As a public service, I have been detailing my attempt to "cut the cord" and get the idiot-box bill below the weekly grocery bill for a family of nine, four of whom subsist entirely on saffron-dusted goose livers and Godiva chocolates.

To recap: The satellite company, perhaps keen to put itself out of business as quickly as possible, announced an online streaming version that was half the price. The offer came with HBO Max. I have no idea what that is. Is it HBO? No, it's something else. Does it have HBO shows? Yes. OK, then just let me know when you roll out HBO Min, which boils all those seven-season shows down to 90 minutes.

They also offered a movie channel with some nondescript name, and I declined. Here's how it works these days:

Ten minutes scrolling through Netflix for something to watch. Nothing looks good. Or it looks too good, and you don't want to commit to a series right now. Plus it reminds you of those other series you never finished but meant to. Some day you'll finish that series you really liked, but for now, you just want to watch something you don't like too much.

You don't find the right show on Netflix, so you go to Amazon Prime, where an entirely different slew of unfinished shows awaits. Save those for tomorrow when you're not so tired.

You don't find the right show on Amazon, which leaves your saved shows on the satellite box, the Apple TV shows, the shows on Hulu, or CBS Now, which is on Apple TV, or CBS Then, which is on Amazon, or CBS In the Theoretical Future on the app panel on the Blu-ray player. You decide to watch the first 10 minutes of that James Bond movie you've seen 37 times.

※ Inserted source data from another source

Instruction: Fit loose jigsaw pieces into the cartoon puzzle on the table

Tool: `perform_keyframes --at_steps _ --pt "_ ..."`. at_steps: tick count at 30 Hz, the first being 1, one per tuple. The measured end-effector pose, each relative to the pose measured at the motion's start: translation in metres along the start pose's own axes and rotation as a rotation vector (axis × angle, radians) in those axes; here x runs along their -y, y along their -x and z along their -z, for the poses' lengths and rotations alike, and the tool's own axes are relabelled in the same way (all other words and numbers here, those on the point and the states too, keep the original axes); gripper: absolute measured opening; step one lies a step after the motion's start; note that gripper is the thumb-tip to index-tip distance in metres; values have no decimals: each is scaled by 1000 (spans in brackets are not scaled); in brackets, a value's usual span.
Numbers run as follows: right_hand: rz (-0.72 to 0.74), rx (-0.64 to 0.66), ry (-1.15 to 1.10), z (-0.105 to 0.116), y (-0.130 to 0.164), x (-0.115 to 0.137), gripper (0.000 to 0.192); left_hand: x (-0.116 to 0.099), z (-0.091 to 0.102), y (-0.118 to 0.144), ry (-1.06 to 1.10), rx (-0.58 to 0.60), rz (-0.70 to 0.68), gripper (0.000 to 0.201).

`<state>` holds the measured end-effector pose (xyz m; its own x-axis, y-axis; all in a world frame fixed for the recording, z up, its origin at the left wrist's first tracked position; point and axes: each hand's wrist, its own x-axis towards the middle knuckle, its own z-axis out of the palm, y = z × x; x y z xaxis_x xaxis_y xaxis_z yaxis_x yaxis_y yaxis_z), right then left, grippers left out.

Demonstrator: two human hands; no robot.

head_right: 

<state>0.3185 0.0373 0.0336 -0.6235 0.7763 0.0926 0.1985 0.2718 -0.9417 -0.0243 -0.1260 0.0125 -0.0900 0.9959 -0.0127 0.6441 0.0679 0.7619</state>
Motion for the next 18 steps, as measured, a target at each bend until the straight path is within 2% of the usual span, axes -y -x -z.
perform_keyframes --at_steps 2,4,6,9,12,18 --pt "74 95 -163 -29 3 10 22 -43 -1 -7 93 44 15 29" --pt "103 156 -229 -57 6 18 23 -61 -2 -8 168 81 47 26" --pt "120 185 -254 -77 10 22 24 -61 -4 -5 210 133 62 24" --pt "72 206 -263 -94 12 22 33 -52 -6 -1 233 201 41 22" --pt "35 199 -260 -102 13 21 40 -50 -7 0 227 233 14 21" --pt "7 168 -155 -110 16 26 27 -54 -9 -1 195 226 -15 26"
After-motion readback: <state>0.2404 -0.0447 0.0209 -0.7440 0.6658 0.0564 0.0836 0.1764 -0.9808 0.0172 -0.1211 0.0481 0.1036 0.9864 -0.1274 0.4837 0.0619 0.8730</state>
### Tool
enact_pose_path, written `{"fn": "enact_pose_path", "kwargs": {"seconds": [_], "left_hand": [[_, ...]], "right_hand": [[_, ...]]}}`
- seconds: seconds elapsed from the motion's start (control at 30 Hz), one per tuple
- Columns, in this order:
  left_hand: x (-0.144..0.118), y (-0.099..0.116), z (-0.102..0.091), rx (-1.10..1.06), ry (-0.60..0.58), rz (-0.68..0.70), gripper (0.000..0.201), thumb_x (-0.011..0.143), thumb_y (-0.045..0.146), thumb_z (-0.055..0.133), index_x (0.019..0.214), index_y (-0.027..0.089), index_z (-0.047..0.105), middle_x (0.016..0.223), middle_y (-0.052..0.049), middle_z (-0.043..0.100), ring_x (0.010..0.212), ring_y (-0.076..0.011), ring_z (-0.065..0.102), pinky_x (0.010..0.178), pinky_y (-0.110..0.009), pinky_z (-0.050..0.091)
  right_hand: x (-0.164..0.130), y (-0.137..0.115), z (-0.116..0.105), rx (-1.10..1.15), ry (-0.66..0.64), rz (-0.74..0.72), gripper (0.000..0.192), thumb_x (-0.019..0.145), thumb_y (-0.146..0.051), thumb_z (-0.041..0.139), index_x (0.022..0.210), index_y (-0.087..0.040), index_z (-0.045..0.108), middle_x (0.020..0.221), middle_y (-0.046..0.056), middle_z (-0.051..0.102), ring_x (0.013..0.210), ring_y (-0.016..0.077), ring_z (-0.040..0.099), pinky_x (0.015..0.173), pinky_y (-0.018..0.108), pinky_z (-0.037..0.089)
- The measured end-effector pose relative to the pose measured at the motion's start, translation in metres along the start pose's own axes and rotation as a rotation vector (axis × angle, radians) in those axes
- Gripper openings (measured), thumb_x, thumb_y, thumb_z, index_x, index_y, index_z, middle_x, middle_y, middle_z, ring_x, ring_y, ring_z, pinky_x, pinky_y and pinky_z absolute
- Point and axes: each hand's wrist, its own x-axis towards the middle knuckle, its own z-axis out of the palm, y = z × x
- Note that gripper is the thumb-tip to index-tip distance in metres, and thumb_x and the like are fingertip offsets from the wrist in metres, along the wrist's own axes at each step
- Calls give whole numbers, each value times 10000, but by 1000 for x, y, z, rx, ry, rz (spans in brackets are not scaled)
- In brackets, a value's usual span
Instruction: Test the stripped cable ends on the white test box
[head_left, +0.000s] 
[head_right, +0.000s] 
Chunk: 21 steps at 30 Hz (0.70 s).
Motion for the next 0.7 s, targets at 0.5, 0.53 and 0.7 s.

So, no, I don't need another movie channel.

But I did decide to get the rest of the new service. I immediately encountered the first joy: logging in. Remember logging in to broadcast TV? Man, that was a pain. You had to write your password on a sheet of paper and mail it in. Took weeks. Now you can do it from home. Alas, you can't see what you type for a password because little black dots obscure what you entered in case there are hackers outside pretending to be phone repairmen at 10:30 p.m., using binoculars to steal your credentials.

Next step: Record the shows my wife likes.

First one: "Great British Bake Off." Never watched it, myself, but I've passed the TV when it was on. Seems like a group of self-effacing people in a tent in the rain in the country somewhere, presenting a tray of 30 tarts they made from an ounce of flour and a single fig. We're all rooting for her! We're also rooting for the nice fellow who made cannolis that look like the noses of famous British admirals. It's his dream.

It didn't show up in the search panel. Perhaps I'd gotten the name wrong. Tried "Big English Bake On." Then "Grand British Cook-Up." Nothing.

Hmm. Well, it has to be here somewhere. The sign-up page said the service had the local channels. We need PBS, because it has all the British shows my wife likes. Such as "Call the Midwife," which I assume involves near-constant midwife summoning. There are 47 seasons, I think, but they're those British "seasons" that consist of two episodes.

There are "Masterpiece Theater" shows I like, if they involve surly detectives who got divorced six years ago because his wife couldn't handle what the job had done to her husband, and we understand her point because he's a bit of a jerk but, darn it, he gets results. He is paired with a young sarcastic female inspector, and they can't stand each other for the first 12 seasons, but in the last run of 17 seasons they gradually warm to each other.

I don't know the name of this show, but it's set either in an Oxford college, which has one ritualistic murder of the faculty per week over a period of 29 years. Or maybe it's in a small, quaint village whose population remains steady at 350 despite the constant murdering going on.

Then there's "The Crown," if you're a fan of monarchies, or that "Downtown Dear Abby" or whatever show, if you're a fan of oligarchs standing around in big drafty houses wondering whether the manservant has pressed the family crest into the butter pats for the gala ball. Also, Herbert is back from India, where he got a tropical disease that makes parts of his body drop off. (I assume that's what it's about, plus infidelity and the gathering sense that their time is about to end.)

None of these shows seemed available on my new, wonderful cut-cord system.

Turns out I needed the PBS app for the TV. Well, I can get that in a trice. Downloading ... Done. "Search for Big Welsh Basting Contest" or whatever ...

Wait. It's premium content. I have to pay for it. Five bucks. Five bucks to watch people make cookies and deliver babies.

When I related this story to my daughter the next day, she fixed me with a stare: "Don't you know you can get the baking show on Amazon?"

I was crestfallen. Why can't all the shows be in one place? No PBS leaking into Amazon. PBS over here, Amazon over there. You know, like it was when we just had the satellite.

What I really need to simplify things is an electromagnetic pulse to fuse all electronic devices so I can spend the night with a candle and a book.

Don't despair, you say. There's lots of 2020 left!